Optimization of electroluminescence from n-ZnO/AlN/p-GaN light-emitting diodes by tailoring Ag localized surface plasmon

Abstract

The localized surface plasmon (LSP)-enhanced n-ZnO/AlN/p-GaN light-emitting diodes (LEDs) were fabricated by inserting Ag nanoparticles (NPs) into the ZnO/AlN interface. To investigate the effects of morphology of Ag NPs on the electroluminescence (EL) of device, the Ag NPs with various sizes were prepared by annealing Ag thin films with different deposition times. It is found that the insertion of Ag NPs with suitable size and surface coverage is favorable for the effective resonant coupling between excitons in ZnO and LSP of Ag NPs, and thereby significantly improve the EL performance of the device.
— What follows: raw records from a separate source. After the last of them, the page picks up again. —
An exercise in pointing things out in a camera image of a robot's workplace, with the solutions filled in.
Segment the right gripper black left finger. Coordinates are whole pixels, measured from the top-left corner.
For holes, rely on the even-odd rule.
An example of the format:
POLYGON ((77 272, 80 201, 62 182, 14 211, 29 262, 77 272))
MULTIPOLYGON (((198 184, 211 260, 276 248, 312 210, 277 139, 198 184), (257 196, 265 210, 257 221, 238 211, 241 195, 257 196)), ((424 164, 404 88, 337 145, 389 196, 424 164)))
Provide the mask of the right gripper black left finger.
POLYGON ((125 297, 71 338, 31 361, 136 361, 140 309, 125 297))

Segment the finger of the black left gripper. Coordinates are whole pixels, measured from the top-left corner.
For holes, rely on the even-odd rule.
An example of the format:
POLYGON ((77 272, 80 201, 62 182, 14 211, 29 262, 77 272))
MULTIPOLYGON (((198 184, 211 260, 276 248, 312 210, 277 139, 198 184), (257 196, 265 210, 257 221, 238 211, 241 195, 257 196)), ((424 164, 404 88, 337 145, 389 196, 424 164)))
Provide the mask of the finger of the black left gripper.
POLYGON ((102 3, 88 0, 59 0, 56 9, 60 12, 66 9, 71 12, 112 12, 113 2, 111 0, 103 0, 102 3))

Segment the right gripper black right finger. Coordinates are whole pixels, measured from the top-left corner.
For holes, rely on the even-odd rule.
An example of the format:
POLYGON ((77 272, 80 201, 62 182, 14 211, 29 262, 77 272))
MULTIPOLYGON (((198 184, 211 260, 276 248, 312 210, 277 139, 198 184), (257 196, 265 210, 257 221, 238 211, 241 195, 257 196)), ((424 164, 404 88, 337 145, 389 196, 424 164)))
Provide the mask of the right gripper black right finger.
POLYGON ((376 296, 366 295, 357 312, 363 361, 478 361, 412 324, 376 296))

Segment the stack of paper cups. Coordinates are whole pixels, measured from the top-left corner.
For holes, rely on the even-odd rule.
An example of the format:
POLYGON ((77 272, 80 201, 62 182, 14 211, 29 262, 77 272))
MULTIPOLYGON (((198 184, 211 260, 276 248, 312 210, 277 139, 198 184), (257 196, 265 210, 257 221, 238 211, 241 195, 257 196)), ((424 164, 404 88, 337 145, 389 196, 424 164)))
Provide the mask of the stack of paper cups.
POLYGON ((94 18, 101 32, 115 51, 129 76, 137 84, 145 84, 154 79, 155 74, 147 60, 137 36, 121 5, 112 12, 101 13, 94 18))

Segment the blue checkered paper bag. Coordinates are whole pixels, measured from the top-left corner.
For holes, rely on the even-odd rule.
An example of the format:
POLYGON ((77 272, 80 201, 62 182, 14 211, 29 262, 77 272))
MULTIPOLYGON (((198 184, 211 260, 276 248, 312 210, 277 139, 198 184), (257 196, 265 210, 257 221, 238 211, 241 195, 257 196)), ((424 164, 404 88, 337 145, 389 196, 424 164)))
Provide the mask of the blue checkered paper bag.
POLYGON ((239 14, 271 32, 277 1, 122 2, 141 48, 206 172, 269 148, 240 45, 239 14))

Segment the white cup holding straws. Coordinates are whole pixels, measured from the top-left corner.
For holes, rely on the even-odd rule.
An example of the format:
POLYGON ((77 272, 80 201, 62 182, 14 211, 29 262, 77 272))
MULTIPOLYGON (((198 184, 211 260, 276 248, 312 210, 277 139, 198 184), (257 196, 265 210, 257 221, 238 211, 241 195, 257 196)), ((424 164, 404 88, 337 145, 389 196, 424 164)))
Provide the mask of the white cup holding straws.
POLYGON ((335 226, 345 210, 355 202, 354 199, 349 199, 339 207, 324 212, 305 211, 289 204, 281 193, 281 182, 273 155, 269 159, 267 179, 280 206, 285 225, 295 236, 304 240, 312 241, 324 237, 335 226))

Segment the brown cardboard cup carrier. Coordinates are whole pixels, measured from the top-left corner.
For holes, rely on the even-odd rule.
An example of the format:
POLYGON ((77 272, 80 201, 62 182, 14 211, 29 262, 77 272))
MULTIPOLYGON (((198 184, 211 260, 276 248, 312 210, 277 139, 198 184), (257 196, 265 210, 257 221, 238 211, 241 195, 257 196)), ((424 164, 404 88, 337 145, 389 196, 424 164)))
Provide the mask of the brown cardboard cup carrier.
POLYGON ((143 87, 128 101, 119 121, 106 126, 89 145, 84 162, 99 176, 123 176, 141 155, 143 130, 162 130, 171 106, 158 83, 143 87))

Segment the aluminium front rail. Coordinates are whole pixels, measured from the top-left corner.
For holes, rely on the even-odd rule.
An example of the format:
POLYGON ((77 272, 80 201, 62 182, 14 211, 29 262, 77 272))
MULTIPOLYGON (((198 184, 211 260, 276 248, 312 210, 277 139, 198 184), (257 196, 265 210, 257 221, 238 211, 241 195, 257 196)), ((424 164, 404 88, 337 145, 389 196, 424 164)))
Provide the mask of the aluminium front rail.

For the n-ZnO/AlN/p-GaN LED with 10 nm Ag NPs, a maximum EL enhancement factor of 3.7 was observed at 420 nm at an injection current of 10 mA. For the device with the smaller Ag NPs, only the weaker enhancement is observed due to the smaller scattering cross section. On the other hand, in the case of the larger Ag NPs, the energy mismatch between the LSP of Ag NPs and the near band-edge emission of ZnO, as well as the poor crystalline quality of the ZnO film, leads to degradation in device performance.